PROBLEM STATEMENT: Write out the data below exactly, beginning with the first line and ending once the line that has "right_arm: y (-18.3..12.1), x" is written.

INPUT DATA:
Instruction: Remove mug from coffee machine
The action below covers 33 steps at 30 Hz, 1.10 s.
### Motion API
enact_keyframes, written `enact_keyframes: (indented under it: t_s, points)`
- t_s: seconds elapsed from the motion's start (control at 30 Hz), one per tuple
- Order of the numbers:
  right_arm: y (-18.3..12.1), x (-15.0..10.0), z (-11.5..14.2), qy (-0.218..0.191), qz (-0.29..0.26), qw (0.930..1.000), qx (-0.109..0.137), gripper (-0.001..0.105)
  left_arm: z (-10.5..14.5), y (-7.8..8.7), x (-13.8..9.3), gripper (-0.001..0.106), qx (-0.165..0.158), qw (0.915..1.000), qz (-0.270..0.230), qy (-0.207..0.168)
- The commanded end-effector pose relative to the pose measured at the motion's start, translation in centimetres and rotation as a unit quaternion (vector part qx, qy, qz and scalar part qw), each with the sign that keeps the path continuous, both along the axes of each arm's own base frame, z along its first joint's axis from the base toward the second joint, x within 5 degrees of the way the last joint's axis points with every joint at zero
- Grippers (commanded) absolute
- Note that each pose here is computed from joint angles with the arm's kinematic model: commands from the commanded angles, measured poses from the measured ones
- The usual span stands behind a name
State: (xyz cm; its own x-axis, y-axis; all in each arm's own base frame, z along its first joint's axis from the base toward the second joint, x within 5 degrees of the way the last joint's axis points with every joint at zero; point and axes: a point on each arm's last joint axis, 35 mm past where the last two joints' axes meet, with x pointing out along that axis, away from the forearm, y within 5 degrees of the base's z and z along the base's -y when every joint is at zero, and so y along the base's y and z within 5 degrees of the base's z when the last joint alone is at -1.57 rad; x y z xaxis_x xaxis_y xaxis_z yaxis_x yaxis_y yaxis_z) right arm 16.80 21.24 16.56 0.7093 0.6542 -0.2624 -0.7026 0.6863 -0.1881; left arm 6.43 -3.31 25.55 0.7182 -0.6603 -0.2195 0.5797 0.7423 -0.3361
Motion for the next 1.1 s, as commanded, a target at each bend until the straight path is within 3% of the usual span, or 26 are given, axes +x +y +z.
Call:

RESULT OF THIS TASK:
Instruction: Remove mug from coffee machine
The action below covers 33 steps at 30 Hz, 1.10 s.
### Motion API
enact_keyframes, written `enact_keyframes: (indented under it: t_s, points)`
- t_s: seconds elapsed from the motion's start (control at 30 Hz), one per tuple
- Order of the numbers:
  right_arm: y (-18.3..12.1), x (-15.0..10.0), z (-11.5..14.2), qy (-0.218..0.191), qz (-0.29..0.26), qw (0.930..1.000), qx (-0.109..0.137), gripper (-0.001..0.105)

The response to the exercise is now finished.